Use the same structure for the other three files:

  • ai/contracts/product-agent.yaml
  • ai/contracts/qa-agent.yaml
  • ai/contracts/security-agent.yaml

Adjust allowed_outputs, forbidden_actions, and triggers by role.

Step 5: Create Handoff Templates

Handoffs are mandatory for agent-to-agent and agent-to-human transitions.

Create ai/handoffs/dev-to-qa.md:

# Handoff: Developer Agent to QA Agent

## Change Summary
- What changed:
- Files touched:
- Why this approach:

## Evidence
- Prompt reference:
- Contract version:
- Test evidence:
- Security scan result:

## Risks and Assumptions
- Known risks:
- Assumptions:
- Open questions:

## Decision Request
- Validate behavior against acceptance criteria
- Confirm no regression on critical paths

Minimum required fields for every handoff:

  • source references
  • assumptions
  • risk annotation
  • next owner decision request

Step 6: Add Role-Specific Prompts

Create one prompt file per agent in ai/prompts/.

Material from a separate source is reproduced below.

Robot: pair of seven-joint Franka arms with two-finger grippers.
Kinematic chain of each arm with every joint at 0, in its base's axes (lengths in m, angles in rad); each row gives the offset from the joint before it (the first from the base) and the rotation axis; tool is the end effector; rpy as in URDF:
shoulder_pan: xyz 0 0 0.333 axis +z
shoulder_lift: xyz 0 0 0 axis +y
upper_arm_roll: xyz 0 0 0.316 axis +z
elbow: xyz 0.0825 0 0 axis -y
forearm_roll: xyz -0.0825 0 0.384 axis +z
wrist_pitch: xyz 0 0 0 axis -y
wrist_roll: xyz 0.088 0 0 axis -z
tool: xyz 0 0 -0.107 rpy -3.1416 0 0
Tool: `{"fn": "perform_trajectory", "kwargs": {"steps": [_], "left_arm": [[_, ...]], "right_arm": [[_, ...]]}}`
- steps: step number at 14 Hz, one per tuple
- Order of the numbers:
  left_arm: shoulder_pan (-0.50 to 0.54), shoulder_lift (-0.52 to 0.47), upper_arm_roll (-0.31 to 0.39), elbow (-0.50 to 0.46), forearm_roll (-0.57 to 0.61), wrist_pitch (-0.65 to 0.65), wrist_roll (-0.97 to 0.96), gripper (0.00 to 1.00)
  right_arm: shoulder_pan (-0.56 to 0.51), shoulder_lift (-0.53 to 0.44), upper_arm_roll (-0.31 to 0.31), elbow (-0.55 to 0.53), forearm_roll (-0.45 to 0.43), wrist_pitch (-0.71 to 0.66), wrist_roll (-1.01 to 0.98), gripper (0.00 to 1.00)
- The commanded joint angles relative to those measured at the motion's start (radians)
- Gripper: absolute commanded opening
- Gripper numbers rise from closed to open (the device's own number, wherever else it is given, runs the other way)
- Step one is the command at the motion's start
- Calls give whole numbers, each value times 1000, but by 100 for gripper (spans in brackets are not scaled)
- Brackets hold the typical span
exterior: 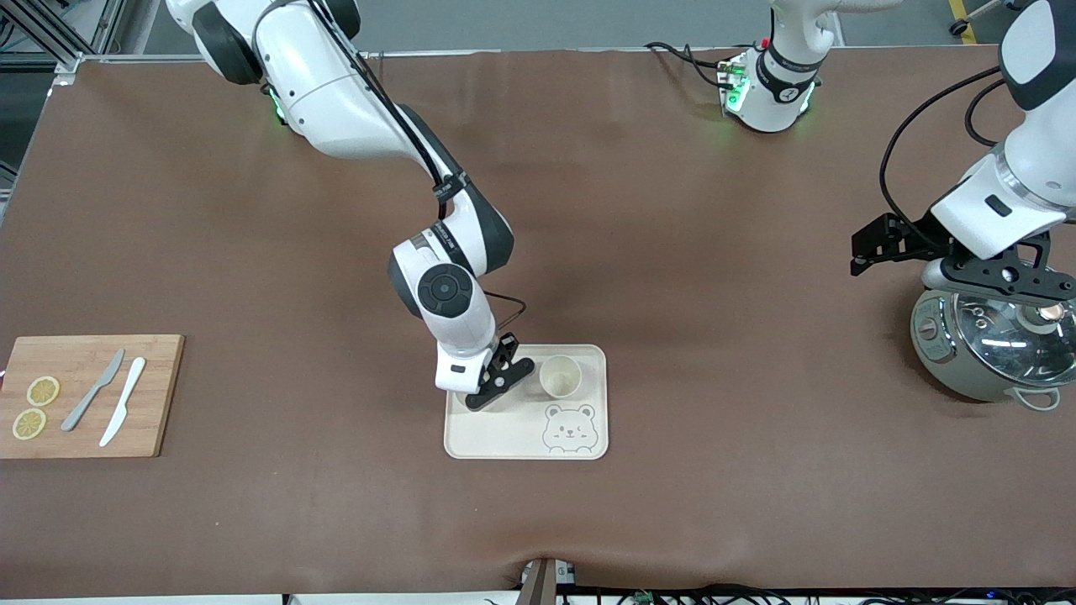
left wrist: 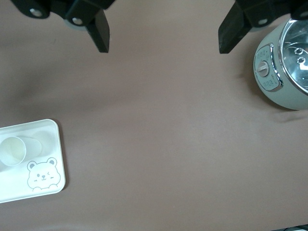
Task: Place white IKEA cup upright on tray with both arms
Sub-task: 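Set the cup beside the first cup and open the right gripper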
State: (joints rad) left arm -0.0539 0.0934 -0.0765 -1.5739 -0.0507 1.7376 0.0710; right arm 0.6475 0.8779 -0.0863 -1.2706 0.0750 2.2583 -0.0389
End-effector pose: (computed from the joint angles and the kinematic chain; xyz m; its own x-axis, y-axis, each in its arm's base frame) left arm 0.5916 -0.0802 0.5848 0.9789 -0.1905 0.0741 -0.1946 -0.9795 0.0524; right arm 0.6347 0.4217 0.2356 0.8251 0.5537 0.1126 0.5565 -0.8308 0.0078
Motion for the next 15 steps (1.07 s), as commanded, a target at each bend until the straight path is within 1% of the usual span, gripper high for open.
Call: {"fn": "perform_trajectory", "kwargs": {"steps": [1,5,8,10,12,14,15], "left_arm": [[-4,8,1,15,20,3,-5,100],[-4,0,1,15,20,3,-7,100],[-6,2,1,12,22,3,-8,100],[-6,2,1,12,22,3,-2,100],[-4,2,4,14,25,3,4,100],[-9,2,-2,14,89,3,6,100],[-12,2,-2,12,101,3,6,100]], "right_arm": [[7,15,-4,40,11,-8,-4,100],[3,-16,-3,54,34,-17,22,100],[-19,-57,-9,56,77,-28,27,100],[-60,-108,-13,56,100,-84,37,100],[-107,-164,-16,54,100,-144,59,100],[-161,-218,-21,43,89,-198,59,100],[-184,-240,-26,40,88,-239,56,100]]}}
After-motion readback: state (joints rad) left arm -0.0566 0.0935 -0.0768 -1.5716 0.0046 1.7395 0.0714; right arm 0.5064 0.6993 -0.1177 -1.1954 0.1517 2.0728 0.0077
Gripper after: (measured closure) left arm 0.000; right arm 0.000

Example ai/prompts/qa-agent.md:

Act as qa-agent for this repository.
Use only approved artifacts from handoff inputs.
Validate:
- acceptance criteria coverage
- error-path handling
- regression risk for edited modules
Do not modify architecture, dependencies, or auth controls.
Return:
1) test matrix
2) blocking findings
3) release recommendation (pass/fail/conditional)

Keep prompts short, role-scoped, and explicit about forbidden actions.

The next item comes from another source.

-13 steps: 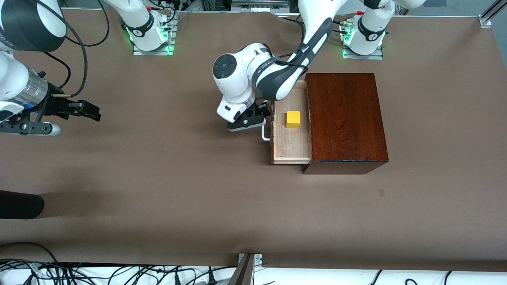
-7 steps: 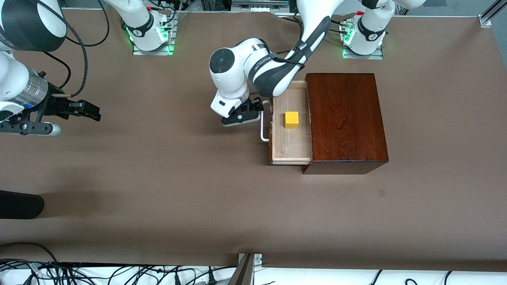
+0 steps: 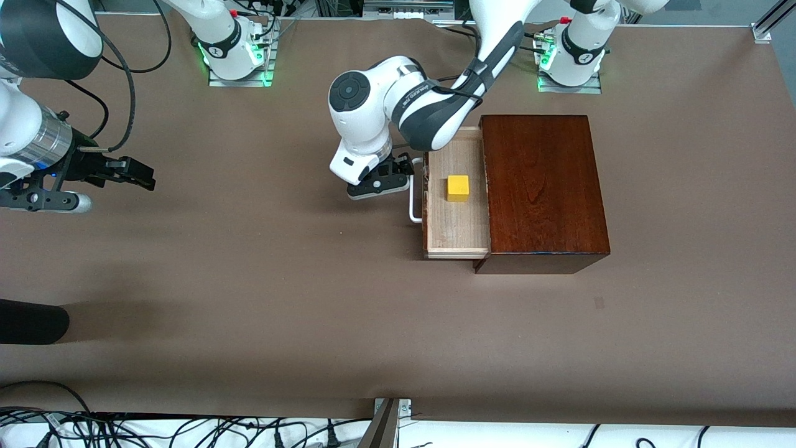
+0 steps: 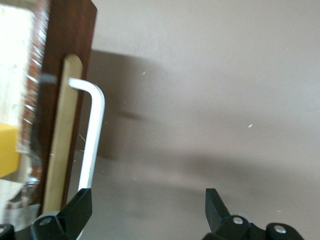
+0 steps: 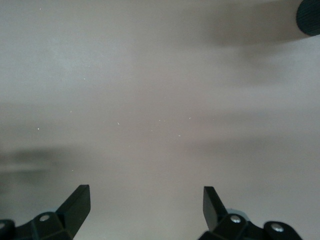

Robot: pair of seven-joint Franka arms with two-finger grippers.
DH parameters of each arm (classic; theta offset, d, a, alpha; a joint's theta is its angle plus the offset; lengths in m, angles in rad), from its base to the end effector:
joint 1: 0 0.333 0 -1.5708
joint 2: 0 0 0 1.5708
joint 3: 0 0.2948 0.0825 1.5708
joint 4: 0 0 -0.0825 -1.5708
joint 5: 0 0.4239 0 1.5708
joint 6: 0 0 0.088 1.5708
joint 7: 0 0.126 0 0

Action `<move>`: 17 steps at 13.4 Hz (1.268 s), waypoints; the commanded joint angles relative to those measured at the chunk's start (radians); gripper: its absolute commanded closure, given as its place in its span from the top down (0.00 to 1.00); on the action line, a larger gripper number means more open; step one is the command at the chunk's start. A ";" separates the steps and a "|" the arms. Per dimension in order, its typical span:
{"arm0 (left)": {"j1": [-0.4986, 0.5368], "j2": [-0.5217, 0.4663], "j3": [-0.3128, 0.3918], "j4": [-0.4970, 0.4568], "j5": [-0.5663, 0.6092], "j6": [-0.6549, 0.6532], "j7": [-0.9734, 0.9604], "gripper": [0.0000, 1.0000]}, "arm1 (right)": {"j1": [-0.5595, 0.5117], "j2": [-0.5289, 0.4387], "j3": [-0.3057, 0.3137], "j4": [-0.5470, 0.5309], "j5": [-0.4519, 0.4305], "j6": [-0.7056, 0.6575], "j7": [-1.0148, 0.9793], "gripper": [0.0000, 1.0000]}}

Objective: Open drawer, take yellow block, close drawer
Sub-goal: 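Release the handle and raise the left gripper away from the drawer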

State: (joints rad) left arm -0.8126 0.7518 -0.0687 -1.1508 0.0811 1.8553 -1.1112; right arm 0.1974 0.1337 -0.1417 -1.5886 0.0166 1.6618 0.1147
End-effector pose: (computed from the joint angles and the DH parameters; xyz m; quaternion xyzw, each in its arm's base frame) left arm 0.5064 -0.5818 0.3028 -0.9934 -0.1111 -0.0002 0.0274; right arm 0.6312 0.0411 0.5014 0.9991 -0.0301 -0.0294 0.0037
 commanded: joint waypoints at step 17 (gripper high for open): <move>0.584 -0.609 0.000 -0.298 -0.141 -0.266 0.640 1.00 | 0.011 -0.016 0.053 0.015 0.002 -0.022 0.066 1.00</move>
State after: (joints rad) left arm -0.2878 0.2574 -0.0610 -1.3023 -0.0373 1.5707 -0.5856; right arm 0.2104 0.1256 -0.0948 -1.5813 0.0169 1.6586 0.1631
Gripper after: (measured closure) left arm 0.000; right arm 0.000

Step 7: Integrate with PR and CI

Use the PR template from Starter Config Files and ensure these fields are mandatory:

  • AI-Usage
  • AI-Prompt-Ref
  • Agent-IDs
  • AI-Risk-Notes

In CI, enforce these checks on every PR:

  1. build and tests
  2. SAST
  3. dependency/license scan
  4. PR field presence for AI metadata

This aligns with PRD-STD-007, PRD-STD-004, and PRD-STD-008.

Step 8: Define the Daily Workflow

Run this sequence for each feature:

  1. product-agent drafts scoped story + acceptance criteria.
  2. Human owner approves scope.
  3. developer-agent proposes patch and notes.
  4. qa-agent validates tests and regression risk.
  5. security-agent reviews security impact.
  6. Human reviewer approves PR and merges.

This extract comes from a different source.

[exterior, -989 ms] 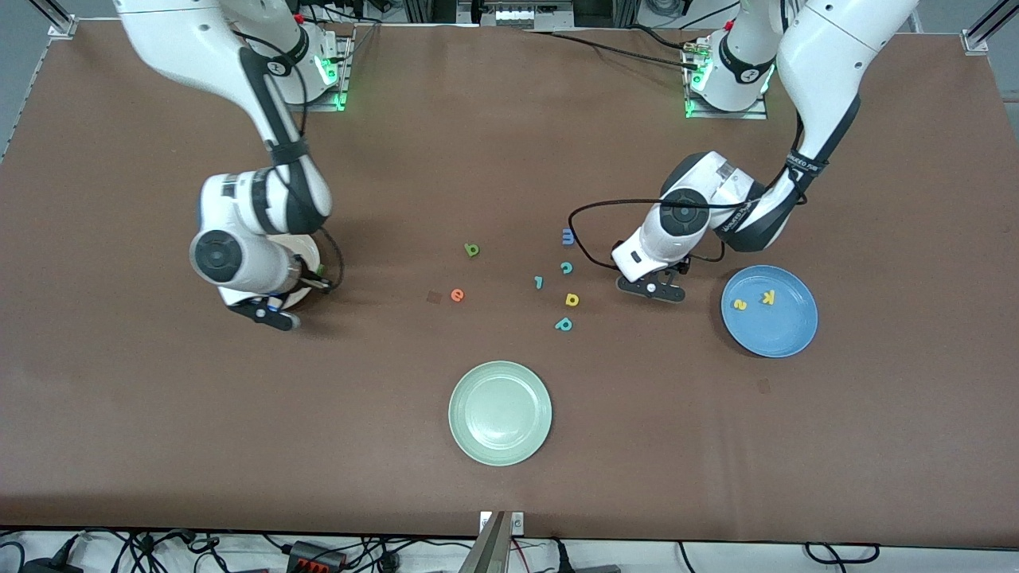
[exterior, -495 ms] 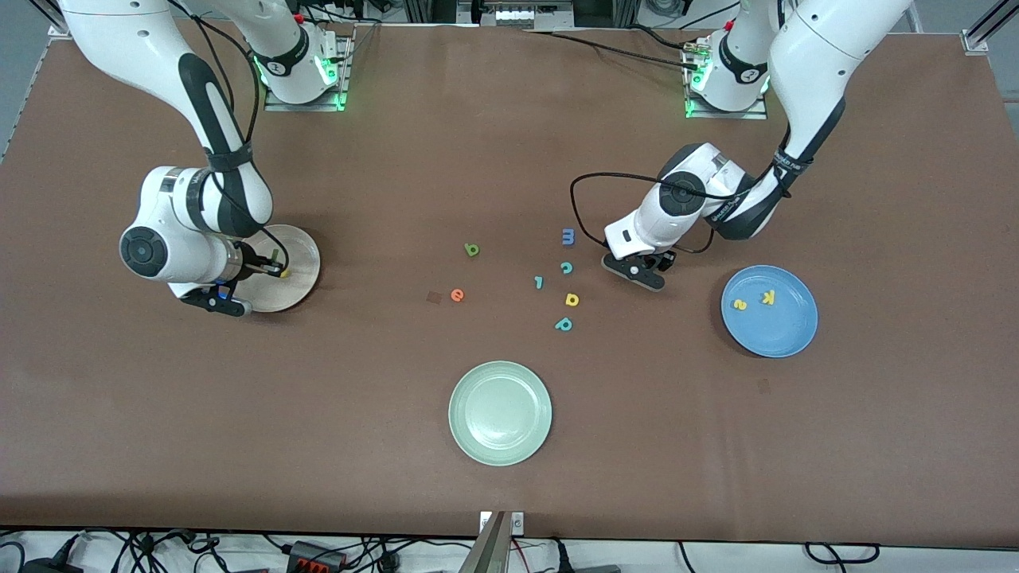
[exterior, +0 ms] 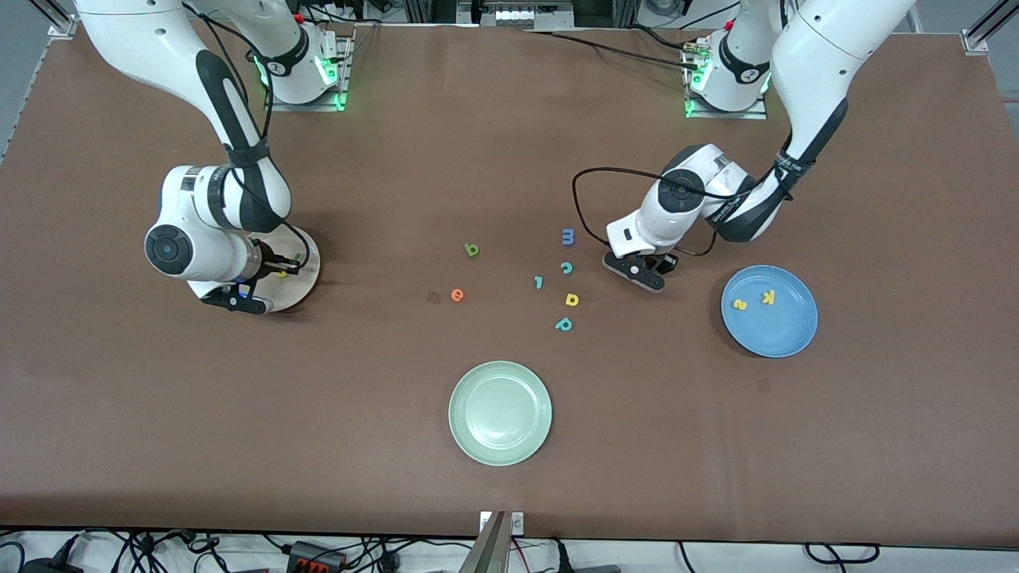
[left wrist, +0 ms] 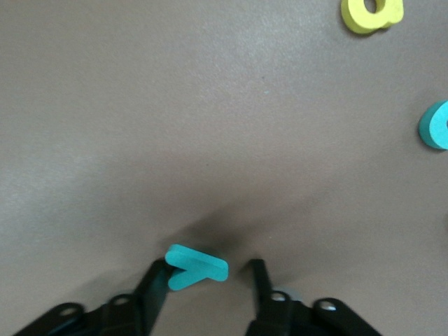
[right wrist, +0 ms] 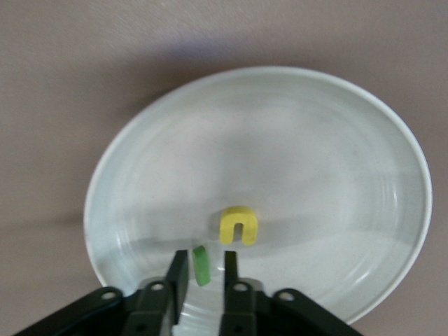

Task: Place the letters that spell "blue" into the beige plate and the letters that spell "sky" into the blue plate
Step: 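Grasp the blue y with the left gripper while the right gripper nears the a, then drop the y in the blue plate while the right gripper grasps the a, then carry the a to the beige plate while the left gripper returns to rest, then reach the green q with the right gripper, then grasp the green q with the right gripper and lift it, then carry the q to the beige plate and open the right gripper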

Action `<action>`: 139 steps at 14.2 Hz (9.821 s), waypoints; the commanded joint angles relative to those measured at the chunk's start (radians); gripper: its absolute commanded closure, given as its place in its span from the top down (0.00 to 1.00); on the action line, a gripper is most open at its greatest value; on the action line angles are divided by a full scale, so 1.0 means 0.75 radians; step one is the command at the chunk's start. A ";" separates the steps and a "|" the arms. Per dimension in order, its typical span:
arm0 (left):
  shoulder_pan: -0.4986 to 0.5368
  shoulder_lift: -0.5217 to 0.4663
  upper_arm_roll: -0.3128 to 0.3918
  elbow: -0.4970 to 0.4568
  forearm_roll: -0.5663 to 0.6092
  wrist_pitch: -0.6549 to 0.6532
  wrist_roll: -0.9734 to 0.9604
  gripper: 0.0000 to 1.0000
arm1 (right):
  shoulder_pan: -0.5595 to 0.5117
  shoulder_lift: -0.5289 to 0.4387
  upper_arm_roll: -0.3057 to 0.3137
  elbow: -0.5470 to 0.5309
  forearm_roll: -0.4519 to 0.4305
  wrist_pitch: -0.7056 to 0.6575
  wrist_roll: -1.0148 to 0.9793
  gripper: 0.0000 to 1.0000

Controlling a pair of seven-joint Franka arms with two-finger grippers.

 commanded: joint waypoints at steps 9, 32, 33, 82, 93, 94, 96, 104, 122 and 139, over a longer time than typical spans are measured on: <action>0.061 -0.080 -0.002 0.371 0.024 -0.661 0.039 0.17 | 0.354 0.065 0.005 0.356 0.026 -0.020 0.024 1.00; 0.425 -0.096 -0.043 0.782 -0.018 -0.988 0.583 1.00 | 0.684 0.450 0.003 0.571 0.228 0.262 0.682 0.25; 0.415 -0.092 -0.043 0.886 -0.081 -1.101 0.583 1.00 | 0.684 0.450 0.003 0.571 0.228 0.262 0.680 0.20; -0.188 -0.748 0.700 0.662 -0.604 -1.157 0.429 1.00 | 1.120 0.372 -0.371 0.430 0.547 0.090 -0.340 1.00; -0.196 -0.736 0.693 0.662 -0.602 -1.139 0.427 1.00 | 1.160 0.409 -0.357 0.432 0.549 0.099 -0.320 0.60; -0.196 -0.736 0.693 0.662 -0.602 -1.141 0.427 1.00 | 1.160 0.411 -0.357 0.430 0.549 0.099 -0.324 0.60; -0.198 -0.736 0.691 0.662 -0.602 -1.141 0.427 1.00 | 1.160 0.413 -0.355 0.430 0.549 0.097 -0.322 0.60; -0.199 -0.734 0.681 0.662 -0.597 -1.141 0.427 1.00 | 1.158 0.413 -0.328 0.432 0.549 0.097 -0.338 0.50; -0.199 -0.730 0.681 0.686 -0.589 -1.141 0.431 1.00 | 1.152 0.354 -0.823 0.414 0.529 -0.302 -0.548 0.11; -0.199 -0.730 0.681 0.688 -0.587 -1.143 0.429 1.00 | 0.909 0.358 -1.014 0.008 0.602 -0.329 -1.149 1.00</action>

Non-negotiable rule: no agent can create, approve, and merge the same change path.

Step 9: Keep Governance Active (Small-Team Cadence)

Run a 30-minute review every two weeks:

  1. sample 3 recent AI-assisted PRs
  2. verify contract/handoff completeness
  3. count blocked findings by severity
  4. update prompts and contracts based on failures
  5. close expired waivers and exceptions

Track these minimum metrics:

  • handoff completeness rate
  • first-pass governance gate rate
  • security findings per AI-assisted PR
  • percentage of PRs with complete AI metadata

Common Startup Mistakes

  • creating too many agents on day 1
  • giving agents broad permissions without contracts
  • skipping handoff artifacts because the team is small
  • allowing agent-generated code to merge without human review
  • failing to update prompts after repeated defects

Adoption Path

Use this order:

  1. Start here and implement four agents in one repository.
  2. Expand to a second repo only after two weeks of stable metrics.
  3. Adopt full orchestrator automation after your team demonstrates consistent compliance with PRD-STD-009.

For startup-specific rollout context, pair this guide with Startup Quick-Start.